A rendered website can contain text and characters that are not in the HTML. For example, this sidenote Hello. has an asterisk and that asterisk does not appear in the HTML for the sidenote. This is done in the CSS, which uses a :before pseudo-element to place an asterisk at the start of the sidenote.

BeautifulSoup also lets you find the externally referenced CSS files:

def _get_path(known_file_path : str, relative_path : str) -> str:
base_dir = path.dirname(known_file_path)
# Join the base directory with the relative path for a full path
return path.join(base_dir, relative_path)

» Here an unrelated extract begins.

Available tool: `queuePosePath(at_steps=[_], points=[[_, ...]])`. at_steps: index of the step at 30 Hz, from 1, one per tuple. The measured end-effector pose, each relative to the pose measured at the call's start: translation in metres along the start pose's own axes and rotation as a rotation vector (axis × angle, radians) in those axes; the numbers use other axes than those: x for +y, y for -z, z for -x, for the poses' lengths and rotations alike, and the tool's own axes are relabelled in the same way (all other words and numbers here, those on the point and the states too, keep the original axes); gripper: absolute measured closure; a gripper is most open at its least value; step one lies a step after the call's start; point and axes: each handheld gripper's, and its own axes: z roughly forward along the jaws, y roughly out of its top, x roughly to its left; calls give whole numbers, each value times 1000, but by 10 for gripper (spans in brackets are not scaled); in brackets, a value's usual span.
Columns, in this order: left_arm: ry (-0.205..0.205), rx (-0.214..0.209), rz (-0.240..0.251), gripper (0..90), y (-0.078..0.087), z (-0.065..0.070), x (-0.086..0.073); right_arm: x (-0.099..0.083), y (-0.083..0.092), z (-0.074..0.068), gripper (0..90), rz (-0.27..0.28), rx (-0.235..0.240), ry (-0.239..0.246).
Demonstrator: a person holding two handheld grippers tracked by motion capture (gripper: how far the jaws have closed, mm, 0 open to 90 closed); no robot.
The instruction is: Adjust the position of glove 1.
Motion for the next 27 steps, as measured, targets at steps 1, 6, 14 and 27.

# Extract CSS files the HTML references
for link in soup.find_all('link', href=True):
if 'css' in link['href']:
css_ref = link['href']
adjusted_css_path = _get_path(f, css_ref) # It'll be relative, so get full path relative to the HTML file
css_files.add(adjusted_css_path)

Using tinycss2, you can parse for :before and :after pseudo-elements, and extract the content. I found this quite laborious: there’s a lot of indented logic, and you have to serialise rules Why? It just parsed them, surely it has some kind of iterable data structure? and parse them manually. Alternative techniques (courtesy of Copilot, since Google returned nothing!) often caused tinycss2 to crash, and I don’t know if that’s user/AI error or library issues. I think I would prefer some other way of navigating CSS, such as querying for rules matching certain behaviours (effectively, ‘return a list of rules applying pseudo-elements’ and then for each rule, ‘find the content line and give me its value’.) I wonder if this is a common problem? Googling for Stack Overflow CSS solutions tends to show a lot of people using regexes or other parsing and avoiding CSS libraries. Is it that those answers are low quality but high in search results, or do people who know more than I do avoid the tinycss2 library, or am I just searching for the wrong thing?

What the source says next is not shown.